Copy each line below in which the string "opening" occurs.

[Source data Boundary: Start]

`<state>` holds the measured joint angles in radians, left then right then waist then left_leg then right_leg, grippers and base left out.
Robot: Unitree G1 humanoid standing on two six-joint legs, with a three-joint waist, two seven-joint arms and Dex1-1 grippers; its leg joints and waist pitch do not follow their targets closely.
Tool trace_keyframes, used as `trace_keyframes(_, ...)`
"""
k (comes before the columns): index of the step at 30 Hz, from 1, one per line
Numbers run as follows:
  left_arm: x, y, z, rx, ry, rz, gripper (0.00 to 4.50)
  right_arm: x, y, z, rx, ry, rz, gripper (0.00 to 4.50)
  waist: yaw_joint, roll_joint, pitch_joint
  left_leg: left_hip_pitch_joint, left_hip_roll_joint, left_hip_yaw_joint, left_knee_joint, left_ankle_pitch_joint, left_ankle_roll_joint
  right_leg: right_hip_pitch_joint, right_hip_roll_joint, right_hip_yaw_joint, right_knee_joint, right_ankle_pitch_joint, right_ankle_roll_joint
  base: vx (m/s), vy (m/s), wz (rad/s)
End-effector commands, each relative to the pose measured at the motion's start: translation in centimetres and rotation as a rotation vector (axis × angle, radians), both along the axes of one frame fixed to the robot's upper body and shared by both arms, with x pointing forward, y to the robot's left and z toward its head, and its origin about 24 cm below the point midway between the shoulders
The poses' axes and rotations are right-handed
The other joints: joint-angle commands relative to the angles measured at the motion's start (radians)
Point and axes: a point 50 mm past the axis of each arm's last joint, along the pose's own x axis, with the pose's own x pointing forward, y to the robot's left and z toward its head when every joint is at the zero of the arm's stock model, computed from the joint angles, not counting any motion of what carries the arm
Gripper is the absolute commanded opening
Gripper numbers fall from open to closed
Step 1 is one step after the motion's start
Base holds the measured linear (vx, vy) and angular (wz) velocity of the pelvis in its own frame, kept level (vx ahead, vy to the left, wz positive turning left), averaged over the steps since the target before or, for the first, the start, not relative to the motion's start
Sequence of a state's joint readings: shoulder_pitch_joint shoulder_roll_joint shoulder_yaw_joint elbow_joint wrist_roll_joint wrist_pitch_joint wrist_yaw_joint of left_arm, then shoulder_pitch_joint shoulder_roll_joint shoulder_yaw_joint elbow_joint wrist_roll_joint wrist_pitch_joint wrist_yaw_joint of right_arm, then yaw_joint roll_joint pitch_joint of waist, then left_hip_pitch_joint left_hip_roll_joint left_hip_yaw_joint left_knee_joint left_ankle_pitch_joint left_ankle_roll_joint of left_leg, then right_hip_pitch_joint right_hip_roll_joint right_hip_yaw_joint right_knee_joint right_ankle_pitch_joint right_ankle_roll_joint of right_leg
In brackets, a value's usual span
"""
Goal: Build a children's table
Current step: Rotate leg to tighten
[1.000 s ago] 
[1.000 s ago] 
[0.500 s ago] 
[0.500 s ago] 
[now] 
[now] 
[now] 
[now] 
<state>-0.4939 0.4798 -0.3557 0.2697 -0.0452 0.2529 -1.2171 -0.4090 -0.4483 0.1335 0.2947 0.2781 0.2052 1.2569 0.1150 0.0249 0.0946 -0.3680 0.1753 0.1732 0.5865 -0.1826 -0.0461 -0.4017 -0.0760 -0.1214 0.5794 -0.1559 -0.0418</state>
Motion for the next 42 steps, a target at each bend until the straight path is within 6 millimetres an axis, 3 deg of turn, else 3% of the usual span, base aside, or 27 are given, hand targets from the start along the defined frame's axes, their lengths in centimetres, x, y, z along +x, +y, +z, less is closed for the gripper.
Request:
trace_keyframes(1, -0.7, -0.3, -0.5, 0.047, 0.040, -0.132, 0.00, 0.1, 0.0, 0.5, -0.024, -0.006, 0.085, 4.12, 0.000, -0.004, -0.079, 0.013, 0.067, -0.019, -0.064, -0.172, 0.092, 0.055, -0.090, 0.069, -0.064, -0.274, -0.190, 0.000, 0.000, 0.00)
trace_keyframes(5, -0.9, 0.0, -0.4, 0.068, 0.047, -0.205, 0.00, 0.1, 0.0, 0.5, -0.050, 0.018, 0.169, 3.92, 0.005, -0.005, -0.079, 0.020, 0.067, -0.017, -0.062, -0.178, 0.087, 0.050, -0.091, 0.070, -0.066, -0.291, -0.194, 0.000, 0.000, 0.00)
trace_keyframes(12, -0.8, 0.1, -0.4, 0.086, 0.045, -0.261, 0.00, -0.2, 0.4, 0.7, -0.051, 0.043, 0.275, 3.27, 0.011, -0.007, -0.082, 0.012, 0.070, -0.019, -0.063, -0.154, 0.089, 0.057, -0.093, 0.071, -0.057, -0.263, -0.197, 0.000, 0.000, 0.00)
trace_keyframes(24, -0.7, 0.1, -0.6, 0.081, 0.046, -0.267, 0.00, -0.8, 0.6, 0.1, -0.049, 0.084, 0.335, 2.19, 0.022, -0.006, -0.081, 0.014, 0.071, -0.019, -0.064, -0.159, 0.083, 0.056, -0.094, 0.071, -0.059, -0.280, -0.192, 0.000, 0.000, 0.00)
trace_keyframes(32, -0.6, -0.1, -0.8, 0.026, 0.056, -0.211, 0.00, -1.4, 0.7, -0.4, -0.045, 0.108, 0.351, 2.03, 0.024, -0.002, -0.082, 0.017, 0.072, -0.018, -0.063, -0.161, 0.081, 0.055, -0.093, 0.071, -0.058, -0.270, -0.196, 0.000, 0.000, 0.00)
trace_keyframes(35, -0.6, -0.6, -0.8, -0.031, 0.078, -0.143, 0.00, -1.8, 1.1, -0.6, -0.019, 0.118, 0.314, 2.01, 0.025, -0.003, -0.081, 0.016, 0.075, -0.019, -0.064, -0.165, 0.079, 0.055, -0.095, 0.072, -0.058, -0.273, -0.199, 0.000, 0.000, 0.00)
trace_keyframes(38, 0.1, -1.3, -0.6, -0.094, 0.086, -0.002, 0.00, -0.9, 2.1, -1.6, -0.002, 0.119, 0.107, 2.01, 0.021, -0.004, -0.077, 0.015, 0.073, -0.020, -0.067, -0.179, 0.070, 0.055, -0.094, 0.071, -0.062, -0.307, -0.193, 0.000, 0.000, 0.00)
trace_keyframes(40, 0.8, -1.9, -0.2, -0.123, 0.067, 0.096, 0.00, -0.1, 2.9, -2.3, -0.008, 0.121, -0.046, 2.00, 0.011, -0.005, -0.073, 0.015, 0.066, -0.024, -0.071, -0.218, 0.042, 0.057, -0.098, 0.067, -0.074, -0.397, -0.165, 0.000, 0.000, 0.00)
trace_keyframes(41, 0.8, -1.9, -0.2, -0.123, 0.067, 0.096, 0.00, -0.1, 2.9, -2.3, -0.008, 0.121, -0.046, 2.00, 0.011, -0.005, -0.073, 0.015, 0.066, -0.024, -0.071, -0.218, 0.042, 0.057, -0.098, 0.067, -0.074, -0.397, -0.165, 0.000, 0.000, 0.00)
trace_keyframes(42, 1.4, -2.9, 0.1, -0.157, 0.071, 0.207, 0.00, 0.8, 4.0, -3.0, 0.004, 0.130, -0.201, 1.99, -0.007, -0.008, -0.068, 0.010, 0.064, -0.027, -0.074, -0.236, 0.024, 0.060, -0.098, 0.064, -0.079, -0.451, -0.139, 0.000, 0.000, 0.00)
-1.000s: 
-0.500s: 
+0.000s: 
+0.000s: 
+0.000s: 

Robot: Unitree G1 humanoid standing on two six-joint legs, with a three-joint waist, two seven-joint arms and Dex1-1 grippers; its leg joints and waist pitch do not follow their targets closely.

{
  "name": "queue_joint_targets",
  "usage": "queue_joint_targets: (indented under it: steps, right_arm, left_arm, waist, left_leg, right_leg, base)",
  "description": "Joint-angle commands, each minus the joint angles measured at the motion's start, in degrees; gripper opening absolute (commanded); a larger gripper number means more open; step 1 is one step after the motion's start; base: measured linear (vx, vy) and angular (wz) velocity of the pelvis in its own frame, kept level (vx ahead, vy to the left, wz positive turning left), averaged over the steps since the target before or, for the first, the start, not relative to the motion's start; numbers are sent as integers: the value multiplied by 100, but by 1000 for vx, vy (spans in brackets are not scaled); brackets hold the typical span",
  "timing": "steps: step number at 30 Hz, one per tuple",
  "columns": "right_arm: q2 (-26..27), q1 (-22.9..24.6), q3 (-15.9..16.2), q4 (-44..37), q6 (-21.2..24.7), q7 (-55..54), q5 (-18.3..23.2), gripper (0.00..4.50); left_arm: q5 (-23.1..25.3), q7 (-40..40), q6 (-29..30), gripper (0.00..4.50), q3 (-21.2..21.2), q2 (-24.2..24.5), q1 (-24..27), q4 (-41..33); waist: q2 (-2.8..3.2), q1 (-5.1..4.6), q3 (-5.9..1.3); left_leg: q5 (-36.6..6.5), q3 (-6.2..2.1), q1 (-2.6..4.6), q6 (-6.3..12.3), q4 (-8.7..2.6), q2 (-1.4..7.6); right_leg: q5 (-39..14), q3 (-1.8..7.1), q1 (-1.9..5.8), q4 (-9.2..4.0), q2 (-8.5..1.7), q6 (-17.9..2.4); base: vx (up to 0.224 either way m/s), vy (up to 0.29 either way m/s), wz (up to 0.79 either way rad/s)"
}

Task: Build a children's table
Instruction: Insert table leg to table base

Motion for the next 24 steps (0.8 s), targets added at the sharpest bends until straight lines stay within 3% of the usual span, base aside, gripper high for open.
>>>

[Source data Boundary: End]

▶ [Problem solution]
Gripper is the absolute commanded opening
  "description": "Joint-angle commands, each minus the joint angles measured at the motion's start, in degrees; gripper opening absolute (commanded); a larger gripper number means more open; step 1 is one step after the motion's start; base: measured linear (vx, vy) and angular (wz) velocity of the pelvis in its own frame, kept level (vx ahead, vy to the left, wz positive turning left), averaged over the steps since the target before or, for the first, the start, not relative to the motion's start; numbers are sent as integers: the value multiplied by 100, but by 1000 for vx, vy (spans in brackets are not scaled); brackets hold the typical span",

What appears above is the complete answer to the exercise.